ABOUT THIS TASK: After finding the line with "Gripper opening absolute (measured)" in the data below, set down exactly each line through the one with "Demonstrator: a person", inclusive, and stop there.

COLLECTED MATERIAL:
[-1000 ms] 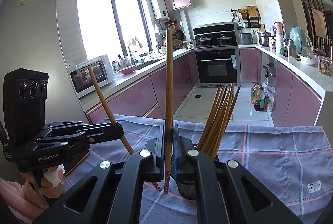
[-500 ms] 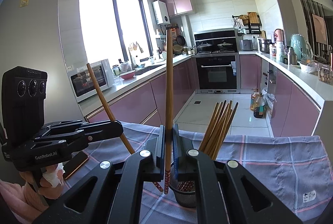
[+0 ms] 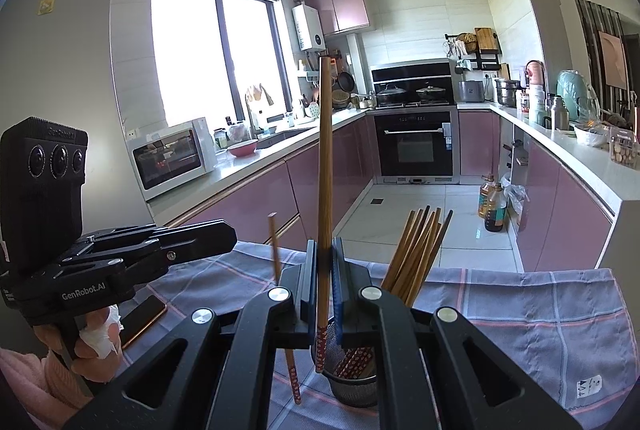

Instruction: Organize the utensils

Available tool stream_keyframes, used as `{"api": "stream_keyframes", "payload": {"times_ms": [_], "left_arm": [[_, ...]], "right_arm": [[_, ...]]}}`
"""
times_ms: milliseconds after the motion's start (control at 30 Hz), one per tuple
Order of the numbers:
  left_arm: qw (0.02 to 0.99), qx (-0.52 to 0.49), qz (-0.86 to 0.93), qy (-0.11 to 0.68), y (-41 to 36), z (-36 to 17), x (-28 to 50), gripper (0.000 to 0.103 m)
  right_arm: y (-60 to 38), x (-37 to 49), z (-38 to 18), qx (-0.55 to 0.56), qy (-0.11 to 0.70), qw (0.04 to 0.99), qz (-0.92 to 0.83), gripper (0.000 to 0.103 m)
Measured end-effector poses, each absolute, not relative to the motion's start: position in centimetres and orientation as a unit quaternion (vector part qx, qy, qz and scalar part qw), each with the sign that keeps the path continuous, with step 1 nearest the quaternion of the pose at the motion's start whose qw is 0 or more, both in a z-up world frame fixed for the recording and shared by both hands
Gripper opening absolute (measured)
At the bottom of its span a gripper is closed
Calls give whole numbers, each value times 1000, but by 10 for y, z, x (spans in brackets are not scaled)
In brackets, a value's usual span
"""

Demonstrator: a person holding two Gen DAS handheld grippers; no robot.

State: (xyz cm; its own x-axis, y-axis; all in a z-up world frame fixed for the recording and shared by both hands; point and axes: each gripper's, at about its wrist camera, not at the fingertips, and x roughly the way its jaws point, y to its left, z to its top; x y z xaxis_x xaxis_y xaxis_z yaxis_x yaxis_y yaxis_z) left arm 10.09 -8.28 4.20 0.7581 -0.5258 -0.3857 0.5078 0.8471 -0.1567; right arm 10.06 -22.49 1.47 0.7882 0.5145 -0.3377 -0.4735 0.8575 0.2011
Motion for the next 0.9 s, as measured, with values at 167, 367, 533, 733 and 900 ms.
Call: {"api": "stream_keyframes", "payload": {"times_ms": [167, 367, 533, 733, 900], "left_arm": [[935, -16, -278, 220, -83, 35, 99, 5], [930, -7, -263, 256, -69, 15, 112, 5], [920, -8, -233, 314, -58, -24, 135, 16], [899, 4, -195, 393, -64, -83, 173, 18], [888, 17, -169, 428, -75, -115, 204, 21]], "right_arm": [[-225, 99, 12, 54, 198, 943, 262, 6], [-229, 99, 7, 60, 207, 942, 258, 6], [-232, 98, 8, 64, 203, 943, 257, 6], [-233, 96, 9, 66, 202, 943, 256, 6], [-236, 95, 8, 67, 204, 942, 257, 6]]}}
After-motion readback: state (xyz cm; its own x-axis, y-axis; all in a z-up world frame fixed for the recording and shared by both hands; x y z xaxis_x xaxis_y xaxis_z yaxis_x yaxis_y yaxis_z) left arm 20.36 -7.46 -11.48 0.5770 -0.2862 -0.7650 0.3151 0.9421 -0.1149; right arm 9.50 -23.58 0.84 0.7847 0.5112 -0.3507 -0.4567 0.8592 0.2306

EXERCISE SOLUTION:
Gripper opening absolute (measured)
At the bottom of its span a gripper is closed
Calls give whole numbers, each value times 1000, but by 10 for y, z, x (spans in brackets are not scaled)
In brackets, a value's usual span
"""

Demonstrator: a person holding two Gen DAS handheld grippers; no robot.

Nothing remains to be added to the answer.